2010 Commencement Address

Elizabeth George

Commencement Address
Whidbey Writers Workshop, Northwest Institute of Literary Arts, MFA Graduation
21 Aug 09

This is the third commencement address that I’ve given in my life, and the first that I’ve given to a group of graduates who’ve earned a degree from an accredited program not affiliated with a university. So the first thing I’d like to do is to congratulate you on your achievement. And the second thing I’d like to do is to congratulate the program itself and those people who founded it, because without their hard work, their creative ideals, their commitment to excellence, and their love of community, none of us would be here today. To have grown a program out of nothing isn’t an easy thing. To have grown it out of nothing and then brought it to the attention of those who evaluate such creatures, as this is profoundly remarkable.

Growing something from nothing is, in effect, what I’d like to talk to you about today. For as artists in the field of writing, that’s exactly what we have to do: We grow something from nothing. We have no marble, granite, or clay to work with. We have no paints, brushes, palette knives, or canvas. We have no pencils, no charcoal, no braziers, no bronze. We have one thing only: the written word.

Here’s what I love about creative writing and why I’ve loved it from the time I first could read: It soars. It is something insubstantial that, with the appropriate amount of passion applied to it, grows wings and takes flight. It’s a delicate thing. Too much passion and it becomes lopsided, a “bunch-backed toad” that is, alas, misshapen and jokeworthy. Too little passion and it turns to stone, inert and lifeless and worthy of skipping across the water, perhaps, but little else. The beauty of this art form is that it absolutely requires passion to be done well but it also requires that the passion be harnessed, disciplined so that what pours onto the page is the result of something that is not only deeply felt but also deeply thought.

Now, most people think they can write. Indeed, the invention of the personal computer has allowed to be poured into bookstores some of the worst novels ever printed on paper. Even more examples of mankind’s proclivity for literary self-delusion no doubt languish, as I speak, on hard drives around the world. But the truth, as you and I all know, is that most people can’t write. They might be able to create an email; they might be able to pen the annual and generally abhorrent family Christmas letter. But writing a novel, a play, a short story, a collection of poetry? This kind of writing makes demands upon its creator, and those demands are ones of talent, of the passion I’ve already spoken about, and of discipline.

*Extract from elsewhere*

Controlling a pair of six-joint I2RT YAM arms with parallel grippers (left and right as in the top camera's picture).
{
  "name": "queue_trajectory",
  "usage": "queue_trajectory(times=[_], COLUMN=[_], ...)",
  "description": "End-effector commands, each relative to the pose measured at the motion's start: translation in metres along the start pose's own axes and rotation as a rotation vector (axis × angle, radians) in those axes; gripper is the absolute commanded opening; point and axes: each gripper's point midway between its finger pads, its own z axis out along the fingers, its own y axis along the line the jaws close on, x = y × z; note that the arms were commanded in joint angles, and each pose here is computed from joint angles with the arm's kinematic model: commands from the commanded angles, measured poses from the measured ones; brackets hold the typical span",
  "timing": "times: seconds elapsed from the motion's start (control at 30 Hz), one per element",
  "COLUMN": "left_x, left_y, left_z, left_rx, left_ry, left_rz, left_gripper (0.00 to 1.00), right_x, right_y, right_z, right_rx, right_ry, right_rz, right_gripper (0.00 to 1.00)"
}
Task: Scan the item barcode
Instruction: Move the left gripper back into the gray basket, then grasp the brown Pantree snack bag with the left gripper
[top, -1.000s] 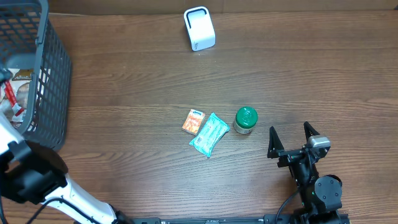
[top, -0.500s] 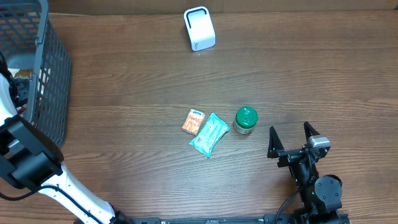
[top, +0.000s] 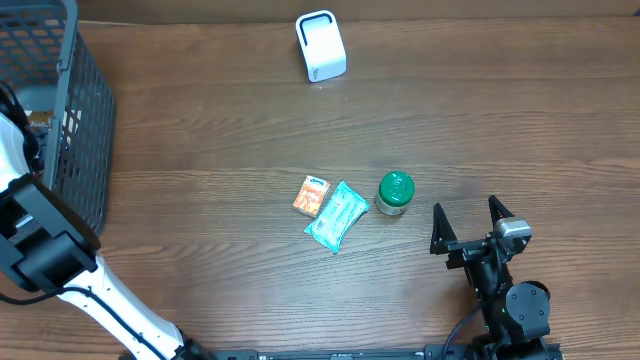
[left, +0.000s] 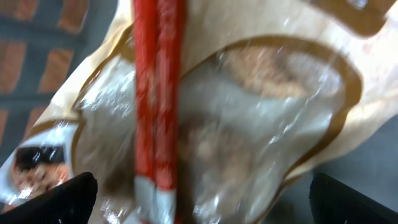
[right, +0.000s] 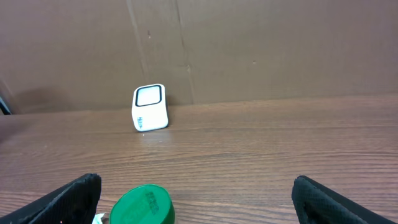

I used to tell my writing students that they needed talent, passion, and discipline if they wished to succeed as writers. I told them that if they had those three qualities, they would succeed. I also told them that if they had talent and discipline, they would probably succeed. And if they had passion and discipline, they would also probably succeed. I also told them that the bestseller list generally proved that if they had only discipline—lacking both talent and passion—they could also succeed. But the key to this career was discipline, which I still believe, even unto this day.

So where do we begin in this activity of ours, this growing-something-from-nothing for which we feel such passion? We begin where every art form begins. We begin with craft. For without a knowledge of craft, there is no art, for few and far between are the creative geniuses like Mozart, who—if I might make this a literary simile and not a musical one—somehow at seven years old compose prose or poetry like William Shakespeare, like William Faulkner, like Edith Wharton, like Hemingway, Austen, Steinbeck, Joyce, Eliot, like you, like me.

What you should have learned in your time in this program—what I hope you learned and what I hope any MFA program and any other creative writing program cause students to learn—is that craft is your fall back position. Craft is your safety net. Craft is what happens in advance of art. It obliterates blockage and it serves as a means of moving the writer forward. Without it, we’re at the mercy of muses who don’t even exist. Without it, we are frightened, unsure, and ultimately alone. We learn craft in order to take the leap into art. Craft is what makes art possible. We want, as I’ve said, to grow something from nothing. But we have tricks up our sleeve and those tricks are craft.

A mastery of the elements of craft in writing leads us to what I call “the successful manipulation of language,” which is, of course, the words massaged and molded into a story. But as you have probably discovered or will discover, that the successful manipulation of language alone is not—nor will it ever be—enough to carry us forward to the completion of a project we’ve begun. And it won’t be enough to carry your forward into whatever it is you choose to do with the degree you’ve earned and are awarded today. And it is this, too, that I would like to talk to you about. What next? What’s to do? Where do you head? How do you carry on?

Let me speak first to those of you who burn to write, who long to make writing your means of putting food on the table and a roof over your head. This is difficult. For most people, it’s not even possible. The world of publishing into which you enter is a world much changed from the world I saw 24 years ago when I signed my first contract. There were no e-books then. There were no ipads. Amazon.com did not exist and the biggest challenge to booksellers at the time was an organization called Crown Books, long gone out of business. I was purchased—if you will—by that rarest of entities in today’s world of publishing. I was purchased by a house that saw in me not a quick ascent to the bestseller list but a long-term career to be developed. This is because in those long ago days of 1986, mega-corporations had not taken over publishing. It was still what’s called “a gentleman’s business,” one in which writers developed relationships with editors and publishers and those relationships lasted decades, even lifetimes. So I was lucky, but I did not know it at the time. I knew only that writing was what I wanted to do and, like some of you, I wanted to do it to put food on the table and a roof over my head.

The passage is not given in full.